So with all due respect John Wesley was not emergent in any way that reflects what today’s emergents think.
He was radically engaged in the social needs around him while clearly calling men and women to a radical commitment to Christ and to the fullness of the Spirit in cleansing and heart purity.
True, but John Wesley believed in scriptural inerrancy; the emergents laugh at that and treat the Bible as something that “contains” the word of God, denying its full and complete reliability.
That is the objective toward which Nazarenes, engaged in the conversations regarding the emergent church, are committed. It is a vital conversation, but one that also carries with it the risk of being misunderstood or being classified with positions which are not healthy or appropriate.
I’ve had the experience in the past year or so, to see that most emergents are engaged in a one way conversation that has little room and tolerance for those Nazarenes who reject their ideology and their disrespect for the supremacy of Christ and His infallible word.
We hope these thoughts are helpful to you. The issues are complex, and the rhetoric is sometimes shrill and angry. We are hopeful that we can be patient with what is a phase in a conversation that is already beginning to wind down in some areas even while it is just now being engaged in by others. Hopefully, we can move beyond the mischaracterizations and embrace what is legitimate while we readily and without hesitation reject the aberrations.
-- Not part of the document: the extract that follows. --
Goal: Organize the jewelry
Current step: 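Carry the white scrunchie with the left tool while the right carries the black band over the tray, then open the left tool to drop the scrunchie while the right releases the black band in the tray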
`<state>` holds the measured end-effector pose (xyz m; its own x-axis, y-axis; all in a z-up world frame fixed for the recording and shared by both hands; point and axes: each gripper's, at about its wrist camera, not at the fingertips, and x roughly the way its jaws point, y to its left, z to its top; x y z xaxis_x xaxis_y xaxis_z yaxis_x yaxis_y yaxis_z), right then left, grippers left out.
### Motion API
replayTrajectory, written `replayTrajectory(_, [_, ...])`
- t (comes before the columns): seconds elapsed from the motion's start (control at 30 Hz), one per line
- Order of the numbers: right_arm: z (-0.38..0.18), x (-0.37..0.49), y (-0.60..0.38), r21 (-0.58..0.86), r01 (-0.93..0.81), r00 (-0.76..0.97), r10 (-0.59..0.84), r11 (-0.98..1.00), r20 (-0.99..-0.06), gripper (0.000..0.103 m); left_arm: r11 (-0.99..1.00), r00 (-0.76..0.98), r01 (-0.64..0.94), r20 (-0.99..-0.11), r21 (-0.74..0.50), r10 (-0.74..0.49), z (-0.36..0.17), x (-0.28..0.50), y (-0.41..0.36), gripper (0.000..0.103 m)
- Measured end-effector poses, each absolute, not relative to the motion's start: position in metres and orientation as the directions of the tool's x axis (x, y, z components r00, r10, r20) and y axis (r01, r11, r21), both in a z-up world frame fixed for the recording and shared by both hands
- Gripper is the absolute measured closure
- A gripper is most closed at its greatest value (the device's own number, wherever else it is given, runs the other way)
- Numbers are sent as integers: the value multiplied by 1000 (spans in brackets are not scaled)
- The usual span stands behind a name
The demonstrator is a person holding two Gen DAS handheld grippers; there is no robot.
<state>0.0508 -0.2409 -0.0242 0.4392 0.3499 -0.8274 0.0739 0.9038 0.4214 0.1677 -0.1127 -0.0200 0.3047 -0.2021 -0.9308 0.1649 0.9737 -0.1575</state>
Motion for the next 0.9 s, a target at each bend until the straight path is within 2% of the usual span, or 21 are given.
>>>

Again, not specific yet, with all due respect. What are these mischaracterizations, and what is being mischaracterized? What is legitimate that we can embrace? What are specifically the aberrations that we should reject? Are we to continue speculating as to what you mean? Or will we get a more direct dialogue and discussion about what aligns with scripture, and what does not? That is what matters, is it not, with these issues, whatever they may be?
We pray for you as you work with your people through this issue. We are not at all embracing anything heretical, but we want to engage in conversations with our young Nazarenes who want a vibrant church that is committed to our theology and actively engaged in ministry to the lost and broken people around us.
Dr. Middendorf, I don’t know what you are embracing personally. What I do know is that many Nazarenes are embracing heresy and false teachings, and we need to know if what they embrace is heresy to you, or is it orthodox? Yes, we believe in a vibrant church also, but it must be committed to defending the gospel as given to us by Jesus and the apostles, and we believe that another gospel is being preached in many parts of our denomination now.
Jesse C. Middendorf
Church of the Nazarene
Thank you for this statement, Dr. Middendorf. It is a start, but please hear me when I say, it is simply not enough for many Nazarenes who are hurting today, or worried about the future of their children when they send them to college someday. I pray that the next statement will take a stand on the specific issues that we have addressed so many times, but are yet to hear an answer.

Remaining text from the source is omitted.